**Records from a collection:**
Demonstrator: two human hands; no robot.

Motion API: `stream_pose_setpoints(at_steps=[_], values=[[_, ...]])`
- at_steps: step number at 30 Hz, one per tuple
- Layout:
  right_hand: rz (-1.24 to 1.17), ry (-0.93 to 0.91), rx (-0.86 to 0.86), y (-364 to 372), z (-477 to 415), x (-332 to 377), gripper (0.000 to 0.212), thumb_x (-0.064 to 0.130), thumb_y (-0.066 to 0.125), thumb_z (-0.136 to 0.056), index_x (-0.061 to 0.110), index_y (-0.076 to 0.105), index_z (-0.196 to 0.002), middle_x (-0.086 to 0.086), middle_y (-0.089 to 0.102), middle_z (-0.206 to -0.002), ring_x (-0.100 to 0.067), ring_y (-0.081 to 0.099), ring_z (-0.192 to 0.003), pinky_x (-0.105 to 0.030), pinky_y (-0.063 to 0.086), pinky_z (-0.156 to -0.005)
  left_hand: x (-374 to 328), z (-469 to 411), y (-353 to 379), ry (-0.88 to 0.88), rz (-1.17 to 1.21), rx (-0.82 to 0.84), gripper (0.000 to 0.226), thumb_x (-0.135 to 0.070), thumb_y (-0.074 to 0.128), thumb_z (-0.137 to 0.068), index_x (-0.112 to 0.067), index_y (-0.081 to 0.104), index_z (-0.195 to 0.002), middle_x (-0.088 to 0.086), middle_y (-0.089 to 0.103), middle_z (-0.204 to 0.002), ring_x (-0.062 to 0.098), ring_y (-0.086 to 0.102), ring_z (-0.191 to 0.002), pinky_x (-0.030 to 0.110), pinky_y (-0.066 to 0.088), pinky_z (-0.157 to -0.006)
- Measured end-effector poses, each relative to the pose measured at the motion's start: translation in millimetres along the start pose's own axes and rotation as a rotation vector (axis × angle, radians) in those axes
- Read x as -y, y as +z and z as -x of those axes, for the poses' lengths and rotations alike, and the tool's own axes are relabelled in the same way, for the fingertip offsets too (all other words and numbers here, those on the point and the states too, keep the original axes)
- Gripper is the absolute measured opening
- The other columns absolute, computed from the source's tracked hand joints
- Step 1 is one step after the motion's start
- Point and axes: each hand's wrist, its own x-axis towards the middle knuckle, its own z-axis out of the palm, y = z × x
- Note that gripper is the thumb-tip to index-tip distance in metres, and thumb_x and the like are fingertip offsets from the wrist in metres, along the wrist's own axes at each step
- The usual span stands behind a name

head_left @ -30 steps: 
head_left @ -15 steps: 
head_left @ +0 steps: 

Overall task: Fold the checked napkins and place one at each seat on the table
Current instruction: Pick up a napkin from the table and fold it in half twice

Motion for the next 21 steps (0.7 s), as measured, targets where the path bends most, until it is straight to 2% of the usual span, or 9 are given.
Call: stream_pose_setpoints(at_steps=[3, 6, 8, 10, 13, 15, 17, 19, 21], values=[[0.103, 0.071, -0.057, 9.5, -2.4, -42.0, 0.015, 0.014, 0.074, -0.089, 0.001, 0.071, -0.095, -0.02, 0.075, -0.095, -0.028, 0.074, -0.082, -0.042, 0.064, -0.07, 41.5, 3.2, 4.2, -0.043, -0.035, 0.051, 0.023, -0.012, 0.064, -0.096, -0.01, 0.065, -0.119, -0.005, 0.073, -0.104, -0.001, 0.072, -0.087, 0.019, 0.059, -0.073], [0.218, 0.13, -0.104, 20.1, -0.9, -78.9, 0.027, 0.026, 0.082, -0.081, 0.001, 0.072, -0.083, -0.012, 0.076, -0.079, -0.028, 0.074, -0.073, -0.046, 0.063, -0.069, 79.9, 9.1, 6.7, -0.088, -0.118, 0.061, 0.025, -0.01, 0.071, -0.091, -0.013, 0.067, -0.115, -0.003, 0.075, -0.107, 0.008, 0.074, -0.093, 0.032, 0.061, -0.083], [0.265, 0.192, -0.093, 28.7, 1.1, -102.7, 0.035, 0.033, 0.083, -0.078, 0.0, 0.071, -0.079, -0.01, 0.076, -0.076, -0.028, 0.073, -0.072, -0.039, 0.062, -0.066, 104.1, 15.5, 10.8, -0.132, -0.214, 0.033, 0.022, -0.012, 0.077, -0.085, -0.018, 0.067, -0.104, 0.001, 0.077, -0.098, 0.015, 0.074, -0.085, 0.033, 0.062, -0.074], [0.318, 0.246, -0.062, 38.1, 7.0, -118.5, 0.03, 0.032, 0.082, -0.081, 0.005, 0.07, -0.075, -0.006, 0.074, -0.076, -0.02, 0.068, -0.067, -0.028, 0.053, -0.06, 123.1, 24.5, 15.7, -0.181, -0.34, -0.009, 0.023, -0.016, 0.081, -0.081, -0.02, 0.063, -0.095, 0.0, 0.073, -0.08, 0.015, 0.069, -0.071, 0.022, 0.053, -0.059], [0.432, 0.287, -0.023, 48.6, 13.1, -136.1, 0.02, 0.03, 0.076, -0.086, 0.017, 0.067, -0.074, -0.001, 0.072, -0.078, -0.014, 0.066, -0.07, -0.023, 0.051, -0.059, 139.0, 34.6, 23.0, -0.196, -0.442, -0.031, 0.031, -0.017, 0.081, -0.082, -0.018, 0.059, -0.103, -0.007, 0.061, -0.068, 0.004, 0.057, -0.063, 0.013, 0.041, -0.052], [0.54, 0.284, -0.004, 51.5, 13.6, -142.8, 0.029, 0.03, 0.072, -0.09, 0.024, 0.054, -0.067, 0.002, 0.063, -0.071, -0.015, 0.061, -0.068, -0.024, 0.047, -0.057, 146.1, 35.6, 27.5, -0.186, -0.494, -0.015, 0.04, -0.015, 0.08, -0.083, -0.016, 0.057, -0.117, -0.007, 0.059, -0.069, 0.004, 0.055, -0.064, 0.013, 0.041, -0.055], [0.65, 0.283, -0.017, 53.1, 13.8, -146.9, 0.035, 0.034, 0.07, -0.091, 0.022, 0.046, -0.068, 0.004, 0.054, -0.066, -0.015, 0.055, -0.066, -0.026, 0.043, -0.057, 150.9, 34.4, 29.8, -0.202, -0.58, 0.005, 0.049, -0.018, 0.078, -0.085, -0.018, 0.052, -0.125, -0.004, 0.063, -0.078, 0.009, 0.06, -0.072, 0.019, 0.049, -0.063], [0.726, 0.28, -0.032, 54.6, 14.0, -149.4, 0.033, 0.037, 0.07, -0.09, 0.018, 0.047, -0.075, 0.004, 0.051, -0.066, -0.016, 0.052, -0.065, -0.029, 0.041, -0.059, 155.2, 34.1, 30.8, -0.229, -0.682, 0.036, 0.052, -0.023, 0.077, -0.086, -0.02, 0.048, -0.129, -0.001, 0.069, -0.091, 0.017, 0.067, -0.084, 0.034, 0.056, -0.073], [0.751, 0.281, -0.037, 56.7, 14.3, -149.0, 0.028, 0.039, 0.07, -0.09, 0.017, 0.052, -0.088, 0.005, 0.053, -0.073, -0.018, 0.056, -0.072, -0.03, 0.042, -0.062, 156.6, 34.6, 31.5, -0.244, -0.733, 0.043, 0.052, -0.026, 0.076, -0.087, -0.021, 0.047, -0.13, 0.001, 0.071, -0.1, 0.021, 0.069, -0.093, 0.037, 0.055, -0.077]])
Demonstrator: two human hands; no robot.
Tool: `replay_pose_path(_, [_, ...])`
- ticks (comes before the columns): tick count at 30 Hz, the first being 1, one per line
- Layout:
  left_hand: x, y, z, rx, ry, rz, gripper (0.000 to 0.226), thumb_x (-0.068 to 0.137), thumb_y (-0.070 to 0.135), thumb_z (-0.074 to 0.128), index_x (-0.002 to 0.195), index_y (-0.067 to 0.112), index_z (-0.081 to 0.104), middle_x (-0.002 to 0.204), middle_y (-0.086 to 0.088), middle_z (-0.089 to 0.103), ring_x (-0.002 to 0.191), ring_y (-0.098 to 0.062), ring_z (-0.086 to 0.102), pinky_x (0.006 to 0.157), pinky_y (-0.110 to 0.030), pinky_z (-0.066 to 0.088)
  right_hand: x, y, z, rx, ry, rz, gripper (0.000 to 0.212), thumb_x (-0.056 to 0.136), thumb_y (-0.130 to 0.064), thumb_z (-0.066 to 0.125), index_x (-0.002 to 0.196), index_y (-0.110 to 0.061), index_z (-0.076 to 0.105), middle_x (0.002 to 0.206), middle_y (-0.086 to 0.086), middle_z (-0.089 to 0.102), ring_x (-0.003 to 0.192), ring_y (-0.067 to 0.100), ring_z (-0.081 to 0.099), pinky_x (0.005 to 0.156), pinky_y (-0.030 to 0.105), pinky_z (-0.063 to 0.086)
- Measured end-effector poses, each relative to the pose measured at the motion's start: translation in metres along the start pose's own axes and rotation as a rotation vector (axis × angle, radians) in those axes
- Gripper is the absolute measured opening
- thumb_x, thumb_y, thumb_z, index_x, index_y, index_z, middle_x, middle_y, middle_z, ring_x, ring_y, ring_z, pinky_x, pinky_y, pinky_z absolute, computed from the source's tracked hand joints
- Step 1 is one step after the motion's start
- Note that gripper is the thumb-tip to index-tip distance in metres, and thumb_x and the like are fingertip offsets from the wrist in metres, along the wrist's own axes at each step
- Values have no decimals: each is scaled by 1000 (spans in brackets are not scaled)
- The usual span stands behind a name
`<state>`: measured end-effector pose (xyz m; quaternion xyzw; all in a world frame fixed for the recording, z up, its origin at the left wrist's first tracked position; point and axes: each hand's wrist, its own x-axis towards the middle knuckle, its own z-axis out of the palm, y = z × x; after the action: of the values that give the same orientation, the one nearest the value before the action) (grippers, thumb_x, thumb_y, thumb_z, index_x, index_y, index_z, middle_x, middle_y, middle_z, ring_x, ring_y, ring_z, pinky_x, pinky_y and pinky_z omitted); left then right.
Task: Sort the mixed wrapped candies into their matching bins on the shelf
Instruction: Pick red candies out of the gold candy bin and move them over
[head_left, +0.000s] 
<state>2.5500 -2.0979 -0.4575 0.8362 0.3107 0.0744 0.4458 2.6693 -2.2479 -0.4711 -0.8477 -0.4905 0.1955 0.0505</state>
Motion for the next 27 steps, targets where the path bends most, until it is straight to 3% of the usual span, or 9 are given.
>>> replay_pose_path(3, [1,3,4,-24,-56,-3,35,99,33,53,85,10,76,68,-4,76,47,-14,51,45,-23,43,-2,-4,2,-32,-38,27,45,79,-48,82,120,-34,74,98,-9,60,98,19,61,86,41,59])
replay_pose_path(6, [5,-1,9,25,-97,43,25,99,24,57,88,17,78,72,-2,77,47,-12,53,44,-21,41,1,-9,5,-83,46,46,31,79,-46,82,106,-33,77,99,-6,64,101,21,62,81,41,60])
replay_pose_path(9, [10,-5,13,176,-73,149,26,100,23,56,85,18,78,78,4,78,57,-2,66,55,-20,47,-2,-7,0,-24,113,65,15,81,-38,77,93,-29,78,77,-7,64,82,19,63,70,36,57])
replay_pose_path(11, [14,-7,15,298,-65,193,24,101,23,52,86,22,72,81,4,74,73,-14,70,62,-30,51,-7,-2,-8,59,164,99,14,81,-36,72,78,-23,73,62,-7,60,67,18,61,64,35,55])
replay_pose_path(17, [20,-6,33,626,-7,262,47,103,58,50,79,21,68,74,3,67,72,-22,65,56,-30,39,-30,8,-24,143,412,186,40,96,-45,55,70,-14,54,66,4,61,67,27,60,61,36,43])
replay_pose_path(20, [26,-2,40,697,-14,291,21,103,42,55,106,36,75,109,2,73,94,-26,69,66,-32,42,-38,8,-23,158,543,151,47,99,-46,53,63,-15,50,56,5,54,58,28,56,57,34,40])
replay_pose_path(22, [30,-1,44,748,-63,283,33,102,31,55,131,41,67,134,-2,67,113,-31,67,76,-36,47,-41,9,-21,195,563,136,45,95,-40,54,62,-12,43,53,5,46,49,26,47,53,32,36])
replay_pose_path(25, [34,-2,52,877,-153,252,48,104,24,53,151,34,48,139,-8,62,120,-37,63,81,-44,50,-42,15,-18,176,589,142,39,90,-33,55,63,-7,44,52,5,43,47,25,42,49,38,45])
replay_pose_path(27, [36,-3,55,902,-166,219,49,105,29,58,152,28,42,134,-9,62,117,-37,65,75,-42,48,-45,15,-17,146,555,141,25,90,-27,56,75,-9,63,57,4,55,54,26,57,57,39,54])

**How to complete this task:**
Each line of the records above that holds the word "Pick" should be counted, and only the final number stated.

**Response:**
2